In re Estate of Van Der Zee
In In re Estate of Van Der Zee, 228 Ariz. 257, 265 P.3d 439 (App. 2011), the decedent's former husband claimed he was a known creditor of the estate based on a term in the dissolution decree requiring decedent to obtain a life insurance policy naming a mortgagee as the beneficiary. Id.3, 10.
The former husband presented a claim in the amount of the life insurance policy soon after the decedent died. Id.4-5. The estate disallowed the claim on the ground that it was unclear the former husband had standing to assert a claim for the amount of the insurance policy. Id.20.
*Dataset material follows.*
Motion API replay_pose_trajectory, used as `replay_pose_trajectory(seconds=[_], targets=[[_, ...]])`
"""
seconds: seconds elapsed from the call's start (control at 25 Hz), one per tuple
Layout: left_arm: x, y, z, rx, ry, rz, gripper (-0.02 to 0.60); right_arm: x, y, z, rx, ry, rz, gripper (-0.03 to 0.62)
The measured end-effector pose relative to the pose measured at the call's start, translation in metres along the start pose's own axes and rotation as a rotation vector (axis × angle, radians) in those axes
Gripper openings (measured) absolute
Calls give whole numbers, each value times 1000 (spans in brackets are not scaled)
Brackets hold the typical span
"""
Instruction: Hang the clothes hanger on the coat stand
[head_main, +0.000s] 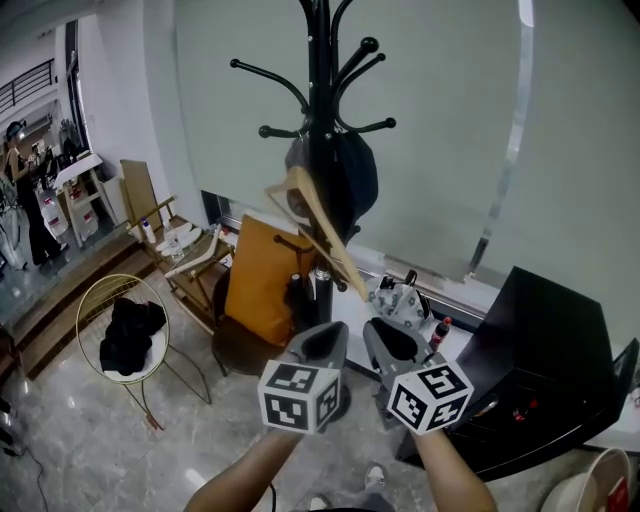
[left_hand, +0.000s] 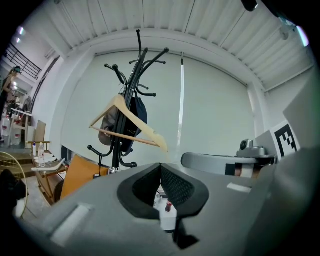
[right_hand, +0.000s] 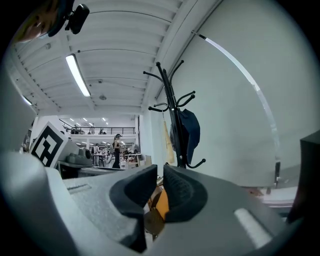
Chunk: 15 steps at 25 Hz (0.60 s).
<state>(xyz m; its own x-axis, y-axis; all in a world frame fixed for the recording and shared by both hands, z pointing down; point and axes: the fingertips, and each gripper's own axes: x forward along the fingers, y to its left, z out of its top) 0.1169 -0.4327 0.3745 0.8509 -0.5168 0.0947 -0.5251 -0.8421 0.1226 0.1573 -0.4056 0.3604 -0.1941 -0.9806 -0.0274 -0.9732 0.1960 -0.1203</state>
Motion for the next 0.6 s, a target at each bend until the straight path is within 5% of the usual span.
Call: replay_pose_trajectory(seconds=[0.6], targets=[[-3, 6, -10, 13, 28, -26, 5, 1, 10, -18, -25, 40, -32, 2]])
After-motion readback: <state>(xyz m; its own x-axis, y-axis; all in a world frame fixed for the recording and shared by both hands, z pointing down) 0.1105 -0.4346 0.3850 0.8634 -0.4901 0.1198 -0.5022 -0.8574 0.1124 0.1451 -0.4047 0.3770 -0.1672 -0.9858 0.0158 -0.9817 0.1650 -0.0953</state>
The former husband failed to commence a proceeding within sixty days and the trial court determined, among other things, that the claim was time-barred. Id.7, 13.
On appeal, the former husband argued the sixty-day limit did not apply; rather, he had two years to file a claim because he was not given proper written notice as a known creditor. Id.10.
The court concluded, in pertinent part, that when a claimant files a notice, 14-3806(A) establishes a sixty-day time limit to initiate proceedings to challenge the denial of the claim. Id.13.
On its facts, however, Estate of Van Der Zee is limited to circumstances where the claimant does not have a judgment against the personal representative or a pending lawsuit against the decedent that was filed prior to his death. Id.2-7, 17. It does not apply when a separate action is pending.